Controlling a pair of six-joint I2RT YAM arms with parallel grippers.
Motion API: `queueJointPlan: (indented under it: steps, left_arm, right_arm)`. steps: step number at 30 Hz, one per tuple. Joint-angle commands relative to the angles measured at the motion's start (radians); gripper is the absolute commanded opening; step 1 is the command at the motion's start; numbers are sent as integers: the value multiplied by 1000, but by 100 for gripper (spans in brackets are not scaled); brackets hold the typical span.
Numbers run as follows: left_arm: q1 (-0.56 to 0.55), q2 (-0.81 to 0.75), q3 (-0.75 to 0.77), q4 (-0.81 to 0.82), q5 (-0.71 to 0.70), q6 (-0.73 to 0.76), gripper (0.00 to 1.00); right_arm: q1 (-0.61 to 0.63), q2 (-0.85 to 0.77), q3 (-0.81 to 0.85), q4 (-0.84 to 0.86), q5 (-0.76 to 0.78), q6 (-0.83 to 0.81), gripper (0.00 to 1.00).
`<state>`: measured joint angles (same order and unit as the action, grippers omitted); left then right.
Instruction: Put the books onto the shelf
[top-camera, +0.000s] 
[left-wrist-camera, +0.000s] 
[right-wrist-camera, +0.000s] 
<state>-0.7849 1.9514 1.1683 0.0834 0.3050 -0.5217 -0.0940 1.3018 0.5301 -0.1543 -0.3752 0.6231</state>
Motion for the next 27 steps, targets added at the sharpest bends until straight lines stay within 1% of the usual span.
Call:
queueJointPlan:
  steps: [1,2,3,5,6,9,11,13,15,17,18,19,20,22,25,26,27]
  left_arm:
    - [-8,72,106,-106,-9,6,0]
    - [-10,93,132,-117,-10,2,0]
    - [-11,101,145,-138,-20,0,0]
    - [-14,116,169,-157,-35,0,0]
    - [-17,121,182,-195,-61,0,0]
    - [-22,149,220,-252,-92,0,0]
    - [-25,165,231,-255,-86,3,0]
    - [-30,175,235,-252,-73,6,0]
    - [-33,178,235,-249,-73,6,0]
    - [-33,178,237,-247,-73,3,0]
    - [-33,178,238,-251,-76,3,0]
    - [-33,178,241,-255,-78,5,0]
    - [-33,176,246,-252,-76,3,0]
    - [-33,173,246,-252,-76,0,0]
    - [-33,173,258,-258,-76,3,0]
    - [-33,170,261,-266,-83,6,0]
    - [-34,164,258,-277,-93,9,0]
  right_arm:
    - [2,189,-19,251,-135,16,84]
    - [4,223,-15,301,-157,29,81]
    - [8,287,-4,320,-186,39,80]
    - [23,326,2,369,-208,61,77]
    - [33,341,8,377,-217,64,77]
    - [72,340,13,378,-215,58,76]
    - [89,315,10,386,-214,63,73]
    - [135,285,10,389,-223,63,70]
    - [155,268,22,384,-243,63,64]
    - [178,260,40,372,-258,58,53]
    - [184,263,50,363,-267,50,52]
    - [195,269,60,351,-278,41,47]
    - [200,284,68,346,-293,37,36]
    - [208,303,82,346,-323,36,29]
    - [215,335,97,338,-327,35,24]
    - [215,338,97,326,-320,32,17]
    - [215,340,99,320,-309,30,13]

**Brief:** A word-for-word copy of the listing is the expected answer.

**Result of this task:**
Controlling a pair of six-joint I2RT YAM arms with parallel grippers.
Motion API: `queueJointPlan: (indented under it: steps, left_arm, right_arm)`. steps: step number at 30 Hz, one per tuple. Joint-angle commands relative to the angles measured at the motion's start (radians); gripper is the absolute commanded opening; step 1 is the command at the motion's start; numbers are sent as integers: the value multiplied by 1000, but by 100 for gripper (spans in brackets are not scaled); brackets hold the typical span.
Numbers run as follows: left_arm: q1 (-0.56 to 0.55), q2 (-0.81 to 0.75), q3 (-0.75 to 0.77), q4 (-0.81 to 0.82), q5 (-0.71 to 0.70), q6 (-0.73 to 0.76), gripper (0.00 to 1.00); right_arm: q1 (-0.61 to 0.63), q2 (-0.85 to 0.77), q3 (-0.81 to 0.85), q4 (-0.84 to 0.86), q5 (-0.76 to 0.78), q6 (-0.83 to 0.81), gripper (0.00 to 1.00).
`<state>`: measured joint angles (same order and unit as the action, grippers omitted); left then right.
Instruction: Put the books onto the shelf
[top-camera, +0.000s] 
[left-wrist-camera, +0.000s] 
[right-wrist-camera, +0.000s] 
<state>-0.7849 1.9514 1.1683 0.0834 0.3050 -0.5217 -0.0940 1.3018 0.5301 -0.1543 -0.3752 0.6231</state>
Motion for the next 27 steps, targets added at the sharpest bends until straight lines stay within 1% of the usual span.
Call:
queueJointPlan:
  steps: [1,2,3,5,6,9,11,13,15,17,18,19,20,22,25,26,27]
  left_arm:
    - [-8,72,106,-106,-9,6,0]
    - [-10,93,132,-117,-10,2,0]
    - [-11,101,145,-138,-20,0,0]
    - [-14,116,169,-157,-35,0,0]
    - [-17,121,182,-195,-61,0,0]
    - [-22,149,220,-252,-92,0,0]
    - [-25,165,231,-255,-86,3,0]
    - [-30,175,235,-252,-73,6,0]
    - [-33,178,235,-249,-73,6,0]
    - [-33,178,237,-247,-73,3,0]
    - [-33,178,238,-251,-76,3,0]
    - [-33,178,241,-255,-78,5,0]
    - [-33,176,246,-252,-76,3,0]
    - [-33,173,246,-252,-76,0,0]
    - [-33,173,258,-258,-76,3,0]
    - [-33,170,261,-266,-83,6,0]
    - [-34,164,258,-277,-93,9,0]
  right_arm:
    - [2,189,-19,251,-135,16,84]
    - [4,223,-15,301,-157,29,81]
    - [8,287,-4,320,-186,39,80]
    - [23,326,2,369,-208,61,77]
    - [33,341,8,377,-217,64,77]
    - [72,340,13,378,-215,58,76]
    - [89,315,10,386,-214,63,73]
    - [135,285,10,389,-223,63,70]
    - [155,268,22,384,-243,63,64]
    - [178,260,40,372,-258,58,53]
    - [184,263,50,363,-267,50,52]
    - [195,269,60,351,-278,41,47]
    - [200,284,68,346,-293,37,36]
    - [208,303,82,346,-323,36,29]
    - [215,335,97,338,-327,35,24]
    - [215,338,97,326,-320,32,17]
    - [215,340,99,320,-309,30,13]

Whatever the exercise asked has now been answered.